The survival horror market is too small for Resident Evil, Capcom has admitted.

That's why the series has, and will continue, to branch out into more action-oriented areas, Resident Evil producer Masachika Kawata told Gamasutra.

"Especially for the North American market, I think the series needs to head in that [action-oriented] direction," Kawata said. "[Resident Evil's primary games] need to be an extension of the changes made in Resident Evil 4 and Resident Evil 5.

"RE4 started in that direction, and RE5 kept going in that direction. And I think that especially for the North American market, we need to keep going in that direction, and take that a step further. And that's exactly one of the reasons that [3DS game] Revelations is the way it is."

Resident Evil's evolution from tense, survival horror thriller into over-the-top third-person action territory began with the release of Resident Evil 4 in 2005. Resident Evil 5, released in 2009, went one step further.

Now, series fans are faced with multiple Resident Evil games, including third-person shooter Operation Raccoon City, the first Resident Evil to be developed outside Japan.

Why the change? Kawata said sales of survival horror games can't compete with those of the industry's big-hitters, such as Call of Duty.

"Looking at the marketing data [for survival horror games]... the market is small, compared to the number of units Call of Duty and all those action games sell," he said. "A survival horror Resident Evil doesn't seem like it'd be able to sell those kind of numbers."

What does this mean for Resident Evil 6, due out later this year? Will it be the most action-oriented game in the series so far?

"I can't really speak for Resident Evil 6, but I don't think that it necessarily has to go all the way in that [action-heavy] direction, the Call of Duty direction," Kawata said. "It doesn't have to be a straight up shooter. But my impression is that Resident Evil 4 and 5 aren't shooters, per se."
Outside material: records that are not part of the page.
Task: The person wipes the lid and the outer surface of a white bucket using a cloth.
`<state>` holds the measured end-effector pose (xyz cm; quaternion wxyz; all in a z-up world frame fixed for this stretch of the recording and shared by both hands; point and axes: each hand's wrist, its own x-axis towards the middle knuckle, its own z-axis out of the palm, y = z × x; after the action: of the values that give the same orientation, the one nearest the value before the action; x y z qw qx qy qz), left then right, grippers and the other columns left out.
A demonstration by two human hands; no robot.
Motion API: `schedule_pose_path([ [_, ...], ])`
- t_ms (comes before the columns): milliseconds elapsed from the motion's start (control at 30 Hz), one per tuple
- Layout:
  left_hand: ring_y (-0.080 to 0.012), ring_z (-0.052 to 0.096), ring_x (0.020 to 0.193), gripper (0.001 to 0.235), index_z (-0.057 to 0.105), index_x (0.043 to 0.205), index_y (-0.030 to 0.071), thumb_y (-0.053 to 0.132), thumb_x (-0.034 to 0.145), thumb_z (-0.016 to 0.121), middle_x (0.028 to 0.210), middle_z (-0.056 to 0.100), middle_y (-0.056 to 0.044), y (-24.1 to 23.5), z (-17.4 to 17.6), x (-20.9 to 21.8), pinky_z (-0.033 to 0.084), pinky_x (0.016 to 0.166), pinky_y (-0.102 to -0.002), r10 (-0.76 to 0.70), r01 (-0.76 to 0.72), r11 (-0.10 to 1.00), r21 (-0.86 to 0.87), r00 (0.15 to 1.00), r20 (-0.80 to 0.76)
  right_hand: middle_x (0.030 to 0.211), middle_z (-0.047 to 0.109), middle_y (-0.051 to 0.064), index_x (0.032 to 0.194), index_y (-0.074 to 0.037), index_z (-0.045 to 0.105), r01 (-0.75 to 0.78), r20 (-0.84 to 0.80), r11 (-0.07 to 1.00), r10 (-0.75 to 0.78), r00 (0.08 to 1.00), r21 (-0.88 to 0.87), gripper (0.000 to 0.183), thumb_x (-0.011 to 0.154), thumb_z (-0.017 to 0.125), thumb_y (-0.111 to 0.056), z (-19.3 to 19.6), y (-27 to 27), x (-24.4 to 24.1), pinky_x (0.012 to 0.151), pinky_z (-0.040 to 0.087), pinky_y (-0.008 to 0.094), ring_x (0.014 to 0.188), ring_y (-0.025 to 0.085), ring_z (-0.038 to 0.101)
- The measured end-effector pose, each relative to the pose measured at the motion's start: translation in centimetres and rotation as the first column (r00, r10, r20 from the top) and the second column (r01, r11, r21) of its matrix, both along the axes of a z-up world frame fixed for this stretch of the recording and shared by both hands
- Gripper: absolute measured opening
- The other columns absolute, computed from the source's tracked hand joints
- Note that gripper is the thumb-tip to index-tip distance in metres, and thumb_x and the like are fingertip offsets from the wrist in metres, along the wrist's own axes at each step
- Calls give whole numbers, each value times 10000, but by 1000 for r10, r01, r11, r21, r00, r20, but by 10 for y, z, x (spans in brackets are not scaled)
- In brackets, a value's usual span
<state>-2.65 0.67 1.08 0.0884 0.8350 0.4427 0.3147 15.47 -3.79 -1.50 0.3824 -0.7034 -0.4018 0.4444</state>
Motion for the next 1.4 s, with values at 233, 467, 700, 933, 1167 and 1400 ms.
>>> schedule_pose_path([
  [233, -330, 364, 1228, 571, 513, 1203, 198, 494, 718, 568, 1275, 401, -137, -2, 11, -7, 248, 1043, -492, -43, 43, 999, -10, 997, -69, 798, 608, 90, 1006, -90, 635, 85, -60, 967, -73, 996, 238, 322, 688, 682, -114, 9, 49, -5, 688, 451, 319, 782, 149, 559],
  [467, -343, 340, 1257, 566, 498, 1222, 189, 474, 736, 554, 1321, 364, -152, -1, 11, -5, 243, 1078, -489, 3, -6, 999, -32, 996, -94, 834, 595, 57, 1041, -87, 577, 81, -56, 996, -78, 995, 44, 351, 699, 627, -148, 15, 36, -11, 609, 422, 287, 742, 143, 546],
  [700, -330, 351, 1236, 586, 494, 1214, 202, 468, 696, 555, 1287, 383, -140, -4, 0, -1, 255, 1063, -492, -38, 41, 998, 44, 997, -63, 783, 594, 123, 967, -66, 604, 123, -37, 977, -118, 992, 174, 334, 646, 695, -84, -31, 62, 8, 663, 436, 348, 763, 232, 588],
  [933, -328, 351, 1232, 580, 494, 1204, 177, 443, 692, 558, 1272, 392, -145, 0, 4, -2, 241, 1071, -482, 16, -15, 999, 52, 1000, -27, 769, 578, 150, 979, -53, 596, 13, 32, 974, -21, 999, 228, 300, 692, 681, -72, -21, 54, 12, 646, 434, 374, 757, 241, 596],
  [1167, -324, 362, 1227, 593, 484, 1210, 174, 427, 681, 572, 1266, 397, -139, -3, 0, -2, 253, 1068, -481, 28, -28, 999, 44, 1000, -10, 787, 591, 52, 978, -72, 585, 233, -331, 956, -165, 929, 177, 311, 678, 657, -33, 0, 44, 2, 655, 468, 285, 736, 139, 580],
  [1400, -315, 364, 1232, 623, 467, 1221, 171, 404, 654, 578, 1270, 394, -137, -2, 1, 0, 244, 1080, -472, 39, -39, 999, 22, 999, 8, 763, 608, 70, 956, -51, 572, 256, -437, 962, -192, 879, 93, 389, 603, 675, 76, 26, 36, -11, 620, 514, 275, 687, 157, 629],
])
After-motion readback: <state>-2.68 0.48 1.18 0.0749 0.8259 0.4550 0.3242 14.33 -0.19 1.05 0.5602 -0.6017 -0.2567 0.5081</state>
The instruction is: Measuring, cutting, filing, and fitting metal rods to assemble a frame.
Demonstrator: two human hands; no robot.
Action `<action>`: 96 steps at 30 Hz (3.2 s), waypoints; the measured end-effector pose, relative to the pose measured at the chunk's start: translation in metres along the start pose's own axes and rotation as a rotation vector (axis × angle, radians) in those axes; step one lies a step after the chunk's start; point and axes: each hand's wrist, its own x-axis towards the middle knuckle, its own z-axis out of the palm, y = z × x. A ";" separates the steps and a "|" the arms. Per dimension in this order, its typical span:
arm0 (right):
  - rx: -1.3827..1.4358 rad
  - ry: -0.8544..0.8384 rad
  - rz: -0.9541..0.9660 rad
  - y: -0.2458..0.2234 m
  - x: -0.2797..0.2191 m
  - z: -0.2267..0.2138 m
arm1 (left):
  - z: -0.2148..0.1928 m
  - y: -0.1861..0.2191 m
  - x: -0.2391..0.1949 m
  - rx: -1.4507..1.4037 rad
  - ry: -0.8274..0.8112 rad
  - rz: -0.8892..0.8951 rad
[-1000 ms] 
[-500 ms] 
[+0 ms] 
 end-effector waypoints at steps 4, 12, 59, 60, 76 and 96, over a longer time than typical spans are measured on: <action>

Despite the need to sell more units, and thus the need to move away from survival horror, Kawata said there are opportunities for Capcom to satisfy fans who still hunger for the franchise's old school gameplay.

"So we have our numbered series, and we can say we have a more adventure-oriented version, like a Revelations-style game. And we also have Operation: Raccoon City, which is a third-person shooter.

"So I think that by extending the market in this sense, we can still have the numbered titles keep their identity about what Resident Evil is supposed to be, but still expand and hit other markets as well."

Either way, according to Kawata, a good game is a good game, and should sell off the back of its quality. "If you're going to be selling a game based on its good gameplay, then you don't have to worry about the market in which it will be sold," he said. Here, targeted marketing takes over.

"If we're going to make games that sell based on quality content, they should be able to appeal around the world. That might be obvious, but that's why Grand Theft Auto IV, Skyrim and Call of Duty: Modern Warfare also sell in Japan, because their gameplay is interesting."